CORTE DI CASSAZIONE, sezione penale, ordinanza n. 348 depositata il 9 gennaio 2020
Reati tributari – Emissione fatture per operazioni inesistenti – Finalità – Irrilevanza – Accertamento del dolo – Punibilità
Ritenuto in fatto
1. – La Corte d’appello ha parzialmente confermato la sentenza di primo grado, con la quale l’imputato era stato condannato, per il reato di cui agli artt. 81, secondo comma, cod. pen., e 8 del d.lgs. n. 74 del 2000, per avere emesso fatture per operazioni inesistenti, allo scopo di consentire a terzi l’evasione delle imposte sui redditi e sul valore aggiunto. La Corte d’appello ha escluso la continuazione e ha eliminato il relativo aumento di pena.

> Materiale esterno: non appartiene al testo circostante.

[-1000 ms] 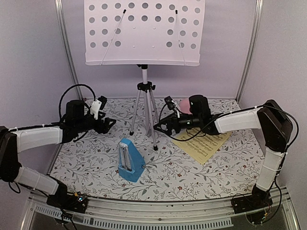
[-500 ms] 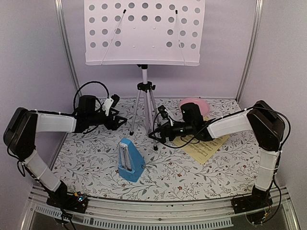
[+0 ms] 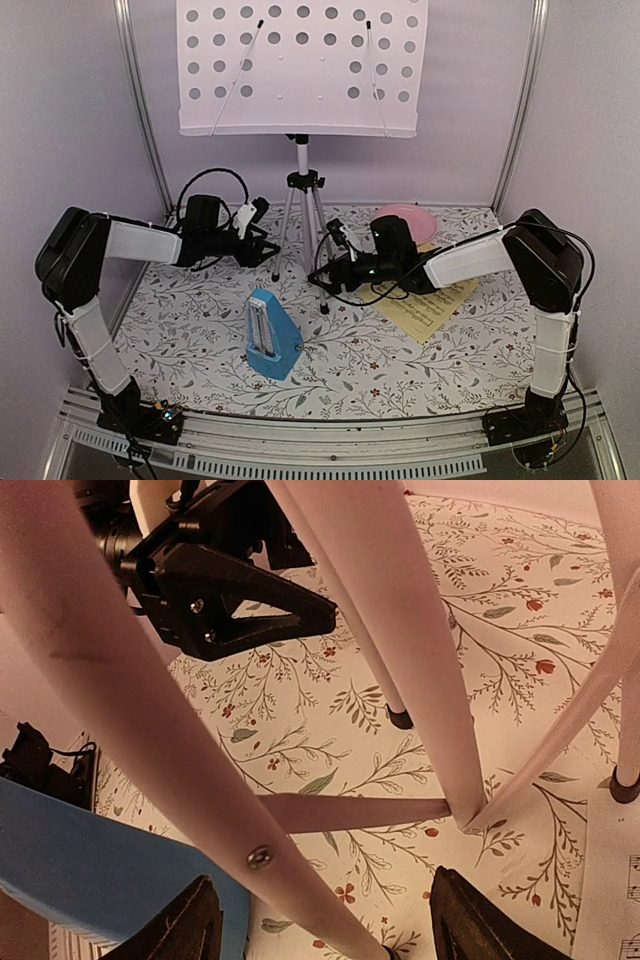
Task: Set up the instrument practice props
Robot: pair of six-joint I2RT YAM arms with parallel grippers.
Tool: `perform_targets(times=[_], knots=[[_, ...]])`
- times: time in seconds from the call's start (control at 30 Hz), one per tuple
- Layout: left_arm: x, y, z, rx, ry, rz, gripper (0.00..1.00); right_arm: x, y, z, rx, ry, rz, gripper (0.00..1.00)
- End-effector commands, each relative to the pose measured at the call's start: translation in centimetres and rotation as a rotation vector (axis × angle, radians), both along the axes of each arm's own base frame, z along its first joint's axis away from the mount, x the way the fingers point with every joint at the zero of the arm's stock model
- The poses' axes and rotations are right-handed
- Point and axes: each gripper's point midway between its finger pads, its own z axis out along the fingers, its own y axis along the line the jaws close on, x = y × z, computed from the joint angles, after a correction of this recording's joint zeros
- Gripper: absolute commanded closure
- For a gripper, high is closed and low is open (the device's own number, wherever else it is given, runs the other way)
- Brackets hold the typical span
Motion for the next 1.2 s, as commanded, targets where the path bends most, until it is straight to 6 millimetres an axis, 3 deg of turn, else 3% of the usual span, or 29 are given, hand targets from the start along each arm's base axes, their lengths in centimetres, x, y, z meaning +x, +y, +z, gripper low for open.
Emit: perform_targets(times=[0.0,0.2,0.5,0.73,0.9,1.17], knots=[[0.7,-1.5,0.1,0.007,-0.029,-0.036,0.38,1.0,0.4,-0.2,-0.010,-0.029,-0.032,0.29],[1.3,-2.8,-0.5,0.016,-0.032,-0.050,0.43,1.9,0.7,-0.2,-0.032,-0.050,-0.050,0.40],[-0.1,-3.2,-0.4,0.003,-0.034,-0.099,0.46,2.1,0.7,-0.3,-0.052,-0.077,-0.038,0.47],[1.1,-4.7,-0.8,0.004,-0.031,-0.114,0.51,2.0,0.8,-1.0,-0.063,-0.072,-0.029,0.51],[1.8,-4.8,-0.5,0.012,-0.049,-0.102,0.61,2.3,1.0,-1.2,-0.076,-0.070,-0.026,0.58],[2.1,-4.0,-0.6,0.049,-0.071,-0.062,0.87,2.4,1.0,-1.1,-0.089,-0.079,-0.030,0.73]])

2. – Avverso la sentenza, l’imputato ha proposto, tramite il difensore, ricorso per cassazione, deducendo: a) vizi della motivazione in relazione alla ritenuta sussistenza del dolo del reato, che sarebbe stato ritenuto compatibile con l’accertata finalità dell’agente di far fronte a una sua difficoltà economica; finalità che sarebbe incompatibile con quella di consentire a terzi l’evasione fiscale; b) la violazione dell’art. 131-bis cod. pen., per il mancato riconoscimento della particolare tenuità del fatto, visti gli importi delle fatture, per i quali è stata riconosciuta la sussistenza della fattispecie del comma 3 dell’art. 8 citato.
Considerato in diritto
3. – Il ricorso è inammissibile, perché basato su censure in fatto meramente riproduttive di rilievi già esaminati e motivatamente disattesi dai giudici di primo e secondo grado, con conforme valutazione.
Tali considerazioni valgono in relazione al primo motivo di ricorso, perché, dalla semplice lettura della sentenza di appello, emerge che l’imputato gestiva una mera “cartiera“, essendo privo della struttura necessaria per poter svolgere le prestazioni riportate nelle fatture; e da ciò si evince la sua coscienza e volontà di consentire l’altrui evasione. Del resto, il reato di emissione di fatture per operazioni inesistenti è integrato anche quando la condotta è commessa non soltanto al fine esclusivo di favorire l’evasione fiscale di terzi attraverso l’utilizzo delle stesse, ma anche per trarne un profitto personale (ex plurimis, Sez. 3, n. 44449 del 17/09/2015, Rv. 265442); ciò che normalmente avviene da parte di soggetti che si prestano dietro corrispettivi occulti all’emissione di fatture per consentire una frode.
Del pare inammissibile è la seconda censura, riferita alla particolare eternità del fatto, perché la difesa non tiene conto, neanche a fini di critica, della motivazione della sentenza impugnata, la quale valorizza in senso negativo la rilevante consistenza degli importi fatturati (euro 28.000,00).
4. – Tenuto conto della sentenza 13 giugno 2000, n. 186, della Corte costituzionale e rilevato che, nella fattispecie, non sussistono elementi per ritenere che «la parte abbia proposto il ricorso senza versare in colpa nella determinazione della causa di inammissibilità», alla declaratoria dell’inammissibilità medesima consegue, a norma dell’art. 616 cod. proc. pen., l’onere delle spese del procedimento nonché quello del versamento della somma, in favore della Cassa delle ammende, equitativamente fissata in € 3.000,00.
P.Q.M.
Dichiara inammissibile il ricorso e condanna il ricorrente al pagamento delle spese processuali e della somma di € 3.000,00 in favore della Cassa delle ammende.